| WHAT YOU WILL DO |
Every line below from the one containing "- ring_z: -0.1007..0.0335" through the one containing "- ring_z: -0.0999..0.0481" must be transcribed exactly. Omit all lines outside that stretch.
------ STORED DATA ------
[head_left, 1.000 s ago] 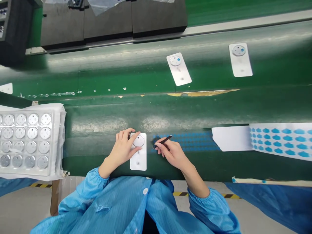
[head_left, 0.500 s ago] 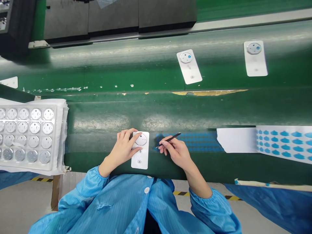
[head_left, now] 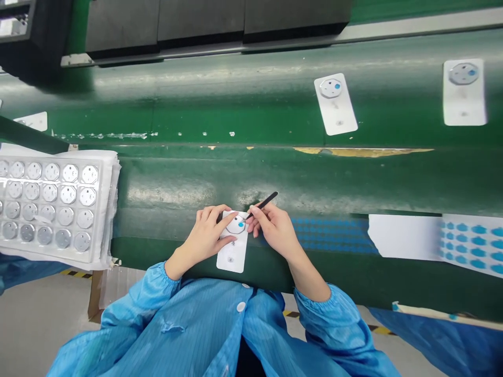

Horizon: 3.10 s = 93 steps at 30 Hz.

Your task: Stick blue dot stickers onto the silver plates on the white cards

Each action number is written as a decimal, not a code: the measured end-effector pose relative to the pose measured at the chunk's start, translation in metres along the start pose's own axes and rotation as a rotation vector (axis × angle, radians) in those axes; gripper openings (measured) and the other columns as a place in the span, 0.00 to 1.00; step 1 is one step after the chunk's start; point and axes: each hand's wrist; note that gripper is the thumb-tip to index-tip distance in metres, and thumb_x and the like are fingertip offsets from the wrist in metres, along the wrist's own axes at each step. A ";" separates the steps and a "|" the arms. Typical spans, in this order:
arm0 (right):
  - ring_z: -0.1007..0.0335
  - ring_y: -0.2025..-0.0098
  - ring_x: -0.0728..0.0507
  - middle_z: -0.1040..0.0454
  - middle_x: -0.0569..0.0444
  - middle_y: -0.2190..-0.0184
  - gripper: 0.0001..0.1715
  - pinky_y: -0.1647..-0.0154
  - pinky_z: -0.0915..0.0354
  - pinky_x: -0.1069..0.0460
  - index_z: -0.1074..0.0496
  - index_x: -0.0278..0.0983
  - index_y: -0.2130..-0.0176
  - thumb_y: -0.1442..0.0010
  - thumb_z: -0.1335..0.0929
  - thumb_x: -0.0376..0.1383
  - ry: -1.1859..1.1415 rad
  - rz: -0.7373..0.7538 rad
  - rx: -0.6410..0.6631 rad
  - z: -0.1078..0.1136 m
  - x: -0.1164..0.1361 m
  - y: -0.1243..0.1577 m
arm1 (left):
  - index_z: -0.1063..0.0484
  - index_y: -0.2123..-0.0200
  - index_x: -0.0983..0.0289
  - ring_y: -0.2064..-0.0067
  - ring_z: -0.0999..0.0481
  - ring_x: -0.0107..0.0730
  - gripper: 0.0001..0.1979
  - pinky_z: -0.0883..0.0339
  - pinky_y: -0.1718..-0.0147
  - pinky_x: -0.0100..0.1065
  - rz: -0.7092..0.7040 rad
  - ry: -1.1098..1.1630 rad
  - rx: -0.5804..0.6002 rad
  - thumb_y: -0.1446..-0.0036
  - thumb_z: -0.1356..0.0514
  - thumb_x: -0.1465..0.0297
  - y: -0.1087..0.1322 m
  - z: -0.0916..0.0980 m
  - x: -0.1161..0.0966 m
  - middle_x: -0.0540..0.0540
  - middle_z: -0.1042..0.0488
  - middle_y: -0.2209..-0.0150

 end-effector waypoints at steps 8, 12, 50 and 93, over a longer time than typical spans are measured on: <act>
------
| WRITTEN ANSWER |
  - ring_z: -0.1007..0.0335
  - ring_y: -0.2025..-0.0098
  - ring_x: -0.0728..0.0507
  - middle_z: -0.1040..0.0454
  - middle_x: -0.0569..0.0444
  - middle_y: -0.2190..-0.0184
  - gripper: 0.0001..0.1715
  - pinky_y: -0.1647..-0.0154
  - pinky_z: -0.0915..0.0354
  - pinky_x: -0.1069..0.0460
  - index_z: -0.1074..0.0496
  - index_x: -0.0278..0.0983
  - index_y: -0.2130..-0.0176
  - thumb_y: -0.1442..0.0010
  - thumb_z: -0.1335..0.0929
  - thumb_x: -0.0376..0.1383
  - ry: -1.1859..1.1415 rad
  - rz: -0.7373..0.7538 rad
  - rx: -0.6410..0.6631 rad
  - z: -0.1078..0.1136 m
  - x: -0.1164..0.1361 m
  - y: -0.1243..0.1577 m
arm1 (left):
  - index_z: -0.1063..0.0484
  - index_y: -0.2123..-0.0200
  - index_x: -0.0983..0.0289
  - ring_y: -0.2064..-0.0067
  - ring_z: -0.0999..0.0481

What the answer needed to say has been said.